__Work instruction__
Reproduce all lines of the listing below in which the word "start" occurs.

__Dataset content__
************

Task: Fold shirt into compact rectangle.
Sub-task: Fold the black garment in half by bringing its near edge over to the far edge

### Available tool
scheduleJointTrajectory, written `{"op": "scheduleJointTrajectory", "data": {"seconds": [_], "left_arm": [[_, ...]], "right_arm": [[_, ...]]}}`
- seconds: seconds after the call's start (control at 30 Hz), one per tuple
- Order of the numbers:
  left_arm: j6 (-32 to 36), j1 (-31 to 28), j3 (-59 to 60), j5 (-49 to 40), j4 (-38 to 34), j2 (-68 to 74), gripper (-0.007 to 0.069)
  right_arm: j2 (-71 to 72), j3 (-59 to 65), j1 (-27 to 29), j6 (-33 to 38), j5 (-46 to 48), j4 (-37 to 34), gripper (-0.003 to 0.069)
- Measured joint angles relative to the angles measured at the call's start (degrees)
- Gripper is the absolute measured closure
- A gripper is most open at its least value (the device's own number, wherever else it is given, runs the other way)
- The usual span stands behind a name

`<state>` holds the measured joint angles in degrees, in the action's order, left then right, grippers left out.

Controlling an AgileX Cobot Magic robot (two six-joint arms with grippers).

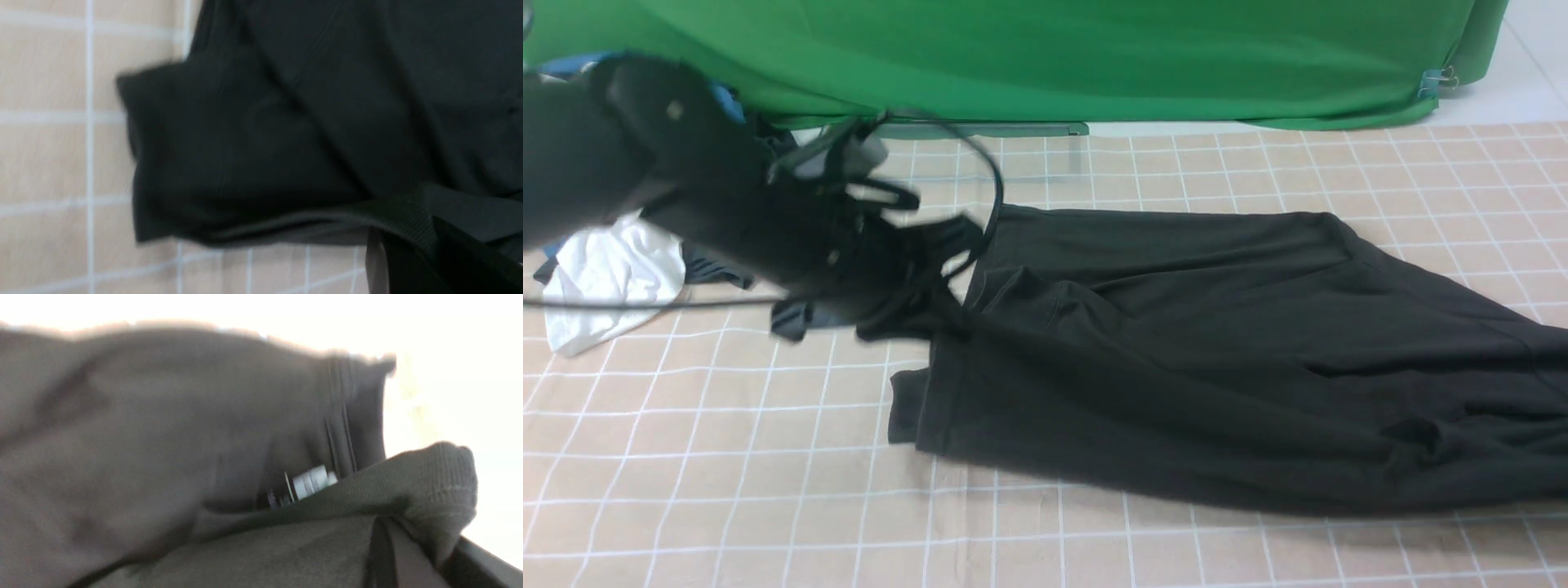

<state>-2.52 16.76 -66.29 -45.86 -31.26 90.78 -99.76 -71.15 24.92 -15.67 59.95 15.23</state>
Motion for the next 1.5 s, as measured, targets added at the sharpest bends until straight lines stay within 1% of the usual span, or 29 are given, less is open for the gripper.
{"op": "scheduleJointTrajectory", "data": {"seconds": [0.17, 0.33, 0.43, 0.53, 0.7, 0.93, 1.03, 1.17, 1.23, 1.27, 1.33, 1.37, 1.4, 1.43, 1.47, 1.5], "left_arm": [[-0.8, -0.9, -8.7, -0.1, 0.0, 6.7, 0.0608], [-1.7, -4.5, -15.2, -0.3, -0.1, 12.7, 0.0608], [-1.9, -7.0, -18.2, 0.3, -1.0, 15.4, 0.0608], [-1.9, -8.3, -19.8, 1.5, -2.6, 17.6, 0.0608], [-1.9, -8.8, -20.5, 4.7, -4.4, 21.8, 0.0608], [-1.9, -8.8, -20.5, 12.6, -5.0, 25.8, 0.0608], [-1.9, -8.8, -20.5, 14.7, -5.1, 26.6, 0.0607], [-1.9, -8.8, -20.5, 18.2, -5.2, 28.3, 0.0604], [-1.9, -8.8, -20.5, 19.5, -5.0, 29.1, 0.0594], [-1.9, -8.8, -20.5, 20.3, -4.8, 29.5, 0.058], [-1.9, -8.9, -20.5, 21.5, -4.6, 29.9, 0.0542], [-1.9, -8.9, -20.5, 21.9, -4.5, 30.0, 0.0512], [-1.9, -9.1, -21.0, 21.8, -4.4, 30.0, 0.0461], [-1.9, -9.2, -21.4, 21.6, -4.4, 30.0, 0.0436], [-1.9, -9.4, -22.5, 20.9, -4.4, 30.0, 0.0392], [-1.9, -9.8, -24.2, 19.5, -4.2, 30.0, 0.0346]], "right_arm": [[-2.3, -2.9, 0.0, -1.7, -3.1, -1.1, 0.0601], [-3.9, -5.6, 0.0, -2.1, -6.4, -2.1, 0.0601], [-4.6, -6.8, 0.0, -3.5, -9.6, -2.8, 0.0601], [-5.1, -6.9, 0.0, -4.8, -12.8, -3.2, 0.0601], [-6.9, -7.0, -0.1, -7.3, -17.8, -3.7, 0.0601], [-10.2, -7.1, -0.1, -7.7, -24.2, -4.4, 0.0601], [-11.2, -7.1, -0.1, -7.7, -25.9, -4.4, 0.0597], [-12.8, -7.1, -0.1, -7.7, -27.6, -4.3, 0.0561], [-13.1, -7.1, -0.1, -7.7, -28.2, -3.5, 0.0517], [-13.2, -7.1, -0.1, -7.7, -28.4, -3.2, 0.0473], [-13.2, -7.3, -0.1, -7.7, -29.0, -2.9, 0.0356], [-13.2, -7.6, -0.1, -7.6, -29.0, -2.9, 0.0278], [-13.2, -8.5, -0.4, -7.0, -27.9, -2.9, 0.0167], [-13.2, -9.1, -0.5, -6.3, -27.1, -2.9, 0.0123], [-13.2, -10.6, -0.8, -5.1, -25.1, -2.9, 0.0064], [-13.2, -13.4, -1.4, -2.7, -21.4, -2.9, 0.0021]]}}
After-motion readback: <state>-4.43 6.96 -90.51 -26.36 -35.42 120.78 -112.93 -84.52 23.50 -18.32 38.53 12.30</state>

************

__Result for this task__
- seconds: seconds after the call's start (control at 30 Hz), one per tuple
- Measured joint angles relative to the angles measured at the call's start (degrees)

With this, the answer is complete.